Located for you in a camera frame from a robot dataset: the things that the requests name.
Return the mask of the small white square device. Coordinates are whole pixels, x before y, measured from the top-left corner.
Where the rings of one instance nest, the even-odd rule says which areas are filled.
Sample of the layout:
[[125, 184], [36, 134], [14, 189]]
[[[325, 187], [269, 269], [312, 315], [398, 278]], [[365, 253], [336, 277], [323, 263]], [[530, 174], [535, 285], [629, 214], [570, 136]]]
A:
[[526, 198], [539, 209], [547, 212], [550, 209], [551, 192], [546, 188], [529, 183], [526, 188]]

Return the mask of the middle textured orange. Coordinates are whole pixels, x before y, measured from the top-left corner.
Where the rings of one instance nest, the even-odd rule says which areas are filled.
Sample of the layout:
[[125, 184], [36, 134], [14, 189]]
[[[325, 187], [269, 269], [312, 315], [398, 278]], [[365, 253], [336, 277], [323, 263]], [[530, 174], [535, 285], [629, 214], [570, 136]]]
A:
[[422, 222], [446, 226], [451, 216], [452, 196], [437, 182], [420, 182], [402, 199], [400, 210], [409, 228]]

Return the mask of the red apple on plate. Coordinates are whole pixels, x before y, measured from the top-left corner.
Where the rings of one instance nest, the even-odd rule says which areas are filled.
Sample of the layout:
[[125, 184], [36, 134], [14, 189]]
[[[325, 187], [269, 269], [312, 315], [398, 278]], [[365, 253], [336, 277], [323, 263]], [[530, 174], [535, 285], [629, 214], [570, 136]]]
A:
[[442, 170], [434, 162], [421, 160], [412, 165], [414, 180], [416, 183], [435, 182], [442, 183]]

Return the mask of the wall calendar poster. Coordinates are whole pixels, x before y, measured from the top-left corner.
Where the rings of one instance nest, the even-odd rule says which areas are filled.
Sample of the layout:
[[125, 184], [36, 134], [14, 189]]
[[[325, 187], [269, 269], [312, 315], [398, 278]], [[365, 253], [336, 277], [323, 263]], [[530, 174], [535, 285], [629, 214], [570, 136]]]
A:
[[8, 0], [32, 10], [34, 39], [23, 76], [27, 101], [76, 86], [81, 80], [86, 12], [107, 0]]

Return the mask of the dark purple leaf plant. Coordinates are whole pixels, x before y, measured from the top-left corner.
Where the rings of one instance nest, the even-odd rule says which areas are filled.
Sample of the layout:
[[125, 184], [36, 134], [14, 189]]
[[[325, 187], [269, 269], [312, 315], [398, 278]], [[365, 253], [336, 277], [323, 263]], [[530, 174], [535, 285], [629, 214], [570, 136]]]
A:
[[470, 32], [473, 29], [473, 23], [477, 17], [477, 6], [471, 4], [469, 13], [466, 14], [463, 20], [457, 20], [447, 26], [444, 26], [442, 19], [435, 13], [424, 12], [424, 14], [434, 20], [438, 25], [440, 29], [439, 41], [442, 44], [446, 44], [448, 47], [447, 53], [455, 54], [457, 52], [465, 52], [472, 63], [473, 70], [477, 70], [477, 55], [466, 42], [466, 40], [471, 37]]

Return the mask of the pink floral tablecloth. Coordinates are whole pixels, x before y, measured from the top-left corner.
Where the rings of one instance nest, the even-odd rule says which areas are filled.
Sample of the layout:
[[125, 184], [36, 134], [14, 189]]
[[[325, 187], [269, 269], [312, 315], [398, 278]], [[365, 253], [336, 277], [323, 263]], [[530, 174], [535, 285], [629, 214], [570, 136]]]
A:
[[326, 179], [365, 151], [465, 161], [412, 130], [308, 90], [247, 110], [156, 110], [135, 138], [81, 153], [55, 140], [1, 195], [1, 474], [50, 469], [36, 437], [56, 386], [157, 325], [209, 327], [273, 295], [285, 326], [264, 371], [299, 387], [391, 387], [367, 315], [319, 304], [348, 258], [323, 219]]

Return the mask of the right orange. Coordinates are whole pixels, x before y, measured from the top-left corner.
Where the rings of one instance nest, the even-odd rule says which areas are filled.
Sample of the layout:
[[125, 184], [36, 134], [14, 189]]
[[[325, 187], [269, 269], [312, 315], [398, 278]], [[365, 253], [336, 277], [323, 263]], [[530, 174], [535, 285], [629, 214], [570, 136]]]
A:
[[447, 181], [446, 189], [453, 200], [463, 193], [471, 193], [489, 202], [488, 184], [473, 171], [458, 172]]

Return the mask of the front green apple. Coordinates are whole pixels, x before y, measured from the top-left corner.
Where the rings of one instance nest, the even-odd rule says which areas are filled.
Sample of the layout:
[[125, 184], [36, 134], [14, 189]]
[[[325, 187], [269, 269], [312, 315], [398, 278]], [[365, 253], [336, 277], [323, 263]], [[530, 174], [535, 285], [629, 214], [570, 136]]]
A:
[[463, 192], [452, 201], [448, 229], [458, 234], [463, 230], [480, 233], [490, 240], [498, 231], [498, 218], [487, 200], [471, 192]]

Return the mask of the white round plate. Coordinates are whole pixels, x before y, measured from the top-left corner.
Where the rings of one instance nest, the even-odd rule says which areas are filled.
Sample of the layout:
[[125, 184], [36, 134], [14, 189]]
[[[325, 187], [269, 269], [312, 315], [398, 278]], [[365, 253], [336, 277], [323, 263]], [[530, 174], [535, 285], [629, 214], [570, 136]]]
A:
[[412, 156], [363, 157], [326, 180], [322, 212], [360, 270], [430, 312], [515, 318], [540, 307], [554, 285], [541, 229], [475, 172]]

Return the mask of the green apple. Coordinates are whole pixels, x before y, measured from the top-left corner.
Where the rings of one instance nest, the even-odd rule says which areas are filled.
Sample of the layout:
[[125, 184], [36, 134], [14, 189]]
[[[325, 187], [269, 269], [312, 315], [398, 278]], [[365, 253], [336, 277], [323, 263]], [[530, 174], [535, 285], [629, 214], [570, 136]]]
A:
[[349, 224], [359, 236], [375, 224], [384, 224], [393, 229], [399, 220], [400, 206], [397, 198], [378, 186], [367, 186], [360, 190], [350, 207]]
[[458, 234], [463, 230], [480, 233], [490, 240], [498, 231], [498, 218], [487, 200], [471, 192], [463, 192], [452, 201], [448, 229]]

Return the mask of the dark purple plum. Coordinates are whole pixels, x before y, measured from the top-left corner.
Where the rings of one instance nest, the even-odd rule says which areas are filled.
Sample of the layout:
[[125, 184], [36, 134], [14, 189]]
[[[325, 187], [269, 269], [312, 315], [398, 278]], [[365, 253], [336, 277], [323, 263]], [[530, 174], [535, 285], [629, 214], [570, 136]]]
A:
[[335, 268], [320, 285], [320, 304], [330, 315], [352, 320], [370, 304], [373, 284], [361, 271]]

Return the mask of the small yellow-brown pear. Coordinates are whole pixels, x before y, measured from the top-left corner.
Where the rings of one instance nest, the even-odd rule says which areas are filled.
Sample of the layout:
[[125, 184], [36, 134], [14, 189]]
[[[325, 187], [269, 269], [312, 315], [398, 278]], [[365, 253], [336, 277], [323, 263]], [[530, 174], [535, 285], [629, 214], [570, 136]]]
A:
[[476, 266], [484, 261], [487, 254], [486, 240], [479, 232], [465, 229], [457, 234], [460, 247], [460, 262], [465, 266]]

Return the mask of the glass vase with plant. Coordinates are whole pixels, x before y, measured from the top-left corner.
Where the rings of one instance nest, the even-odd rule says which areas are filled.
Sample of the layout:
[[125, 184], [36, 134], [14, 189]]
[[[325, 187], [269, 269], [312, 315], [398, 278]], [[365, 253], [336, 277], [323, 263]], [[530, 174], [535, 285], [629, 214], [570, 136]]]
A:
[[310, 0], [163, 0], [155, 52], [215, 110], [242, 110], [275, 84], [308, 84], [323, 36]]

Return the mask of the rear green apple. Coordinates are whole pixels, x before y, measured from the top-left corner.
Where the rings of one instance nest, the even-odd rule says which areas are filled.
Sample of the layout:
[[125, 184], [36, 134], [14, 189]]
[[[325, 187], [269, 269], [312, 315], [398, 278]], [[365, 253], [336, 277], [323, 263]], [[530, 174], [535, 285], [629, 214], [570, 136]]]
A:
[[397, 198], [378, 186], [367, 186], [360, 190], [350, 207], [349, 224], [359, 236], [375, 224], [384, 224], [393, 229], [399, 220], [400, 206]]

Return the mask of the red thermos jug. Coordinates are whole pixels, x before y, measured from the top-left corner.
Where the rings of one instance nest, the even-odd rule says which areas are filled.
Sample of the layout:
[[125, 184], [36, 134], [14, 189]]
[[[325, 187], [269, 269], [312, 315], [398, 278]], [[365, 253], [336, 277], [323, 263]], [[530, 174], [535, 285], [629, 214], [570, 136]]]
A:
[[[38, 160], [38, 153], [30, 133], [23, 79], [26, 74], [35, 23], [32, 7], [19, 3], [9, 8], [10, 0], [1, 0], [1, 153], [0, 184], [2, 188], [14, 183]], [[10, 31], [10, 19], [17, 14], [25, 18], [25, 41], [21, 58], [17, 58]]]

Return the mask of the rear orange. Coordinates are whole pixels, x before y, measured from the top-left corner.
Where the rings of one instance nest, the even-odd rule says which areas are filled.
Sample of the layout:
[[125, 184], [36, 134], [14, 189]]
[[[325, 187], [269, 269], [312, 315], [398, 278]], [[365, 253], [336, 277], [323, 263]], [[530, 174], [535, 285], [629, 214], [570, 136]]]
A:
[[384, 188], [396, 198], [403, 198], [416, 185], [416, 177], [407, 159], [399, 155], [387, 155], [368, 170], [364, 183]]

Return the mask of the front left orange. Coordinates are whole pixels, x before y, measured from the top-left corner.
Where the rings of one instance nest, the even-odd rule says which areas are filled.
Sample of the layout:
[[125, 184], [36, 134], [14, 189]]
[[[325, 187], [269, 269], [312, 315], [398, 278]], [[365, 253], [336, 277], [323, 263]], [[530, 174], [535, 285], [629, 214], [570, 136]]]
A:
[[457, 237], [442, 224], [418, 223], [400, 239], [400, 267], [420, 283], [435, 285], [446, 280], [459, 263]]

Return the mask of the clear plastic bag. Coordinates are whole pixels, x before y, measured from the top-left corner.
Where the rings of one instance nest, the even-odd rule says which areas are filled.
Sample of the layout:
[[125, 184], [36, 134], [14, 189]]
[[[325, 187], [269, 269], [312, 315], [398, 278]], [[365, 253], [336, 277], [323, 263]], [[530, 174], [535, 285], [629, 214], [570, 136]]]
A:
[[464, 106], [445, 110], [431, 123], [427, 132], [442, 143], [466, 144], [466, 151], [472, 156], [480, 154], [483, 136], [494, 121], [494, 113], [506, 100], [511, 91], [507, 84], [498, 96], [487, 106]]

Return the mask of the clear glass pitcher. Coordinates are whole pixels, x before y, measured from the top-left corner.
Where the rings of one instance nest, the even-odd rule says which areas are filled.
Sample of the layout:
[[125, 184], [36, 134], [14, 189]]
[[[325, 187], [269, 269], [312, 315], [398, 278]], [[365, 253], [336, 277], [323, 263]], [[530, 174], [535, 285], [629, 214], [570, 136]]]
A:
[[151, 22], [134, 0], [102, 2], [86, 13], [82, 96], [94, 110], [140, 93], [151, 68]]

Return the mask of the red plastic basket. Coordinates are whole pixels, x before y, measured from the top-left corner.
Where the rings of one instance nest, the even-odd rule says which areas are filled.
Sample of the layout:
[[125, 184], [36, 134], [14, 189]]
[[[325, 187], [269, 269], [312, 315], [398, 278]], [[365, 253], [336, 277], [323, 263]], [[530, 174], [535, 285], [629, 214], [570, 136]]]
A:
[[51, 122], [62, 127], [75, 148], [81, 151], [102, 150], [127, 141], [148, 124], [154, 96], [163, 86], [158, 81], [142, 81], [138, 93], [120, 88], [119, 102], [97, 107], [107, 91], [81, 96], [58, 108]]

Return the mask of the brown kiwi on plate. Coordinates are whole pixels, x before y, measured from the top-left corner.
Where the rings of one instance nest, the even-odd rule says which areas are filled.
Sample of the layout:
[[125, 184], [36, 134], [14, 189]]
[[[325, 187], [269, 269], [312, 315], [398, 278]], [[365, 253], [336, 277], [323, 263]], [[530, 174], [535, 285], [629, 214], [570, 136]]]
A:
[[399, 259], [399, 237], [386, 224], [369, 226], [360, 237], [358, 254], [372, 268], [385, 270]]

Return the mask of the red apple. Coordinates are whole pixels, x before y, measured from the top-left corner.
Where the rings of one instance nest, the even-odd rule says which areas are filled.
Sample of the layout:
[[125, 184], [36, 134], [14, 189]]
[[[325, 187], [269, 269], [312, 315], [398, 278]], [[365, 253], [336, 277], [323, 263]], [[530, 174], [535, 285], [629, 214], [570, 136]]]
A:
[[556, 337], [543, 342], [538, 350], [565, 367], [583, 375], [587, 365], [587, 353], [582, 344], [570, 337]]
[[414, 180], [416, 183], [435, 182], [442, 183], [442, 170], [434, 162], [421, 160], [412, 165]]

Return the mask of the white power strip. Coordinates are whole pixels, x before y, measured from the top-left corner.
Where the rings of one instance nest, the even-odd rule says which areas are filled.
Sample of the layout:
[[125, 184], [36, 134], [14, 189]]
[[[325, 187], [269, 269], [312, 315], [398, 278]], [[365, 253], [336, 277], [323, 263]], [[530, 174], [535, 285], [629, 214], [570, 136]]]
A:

[TASK INSTRUCTIONS] In the material above, find each line containing the word "orange" and copy it.

[WRITTEN ANSWER]
Return the mask of the middle textured orange. Coordinates are whole pixels, x before y, measured from the top-left corner.
Return the mask of the right orange. Coordinates are whole pixels, x before y, measured from the top-left corner.
Return the mask of the rear orange. Coordinates are whole pixels, x before y, measured from the top-left corner.
Return the mask of the front left orange. Coordinates are whole pixels, x before y, measured from the top-left corner.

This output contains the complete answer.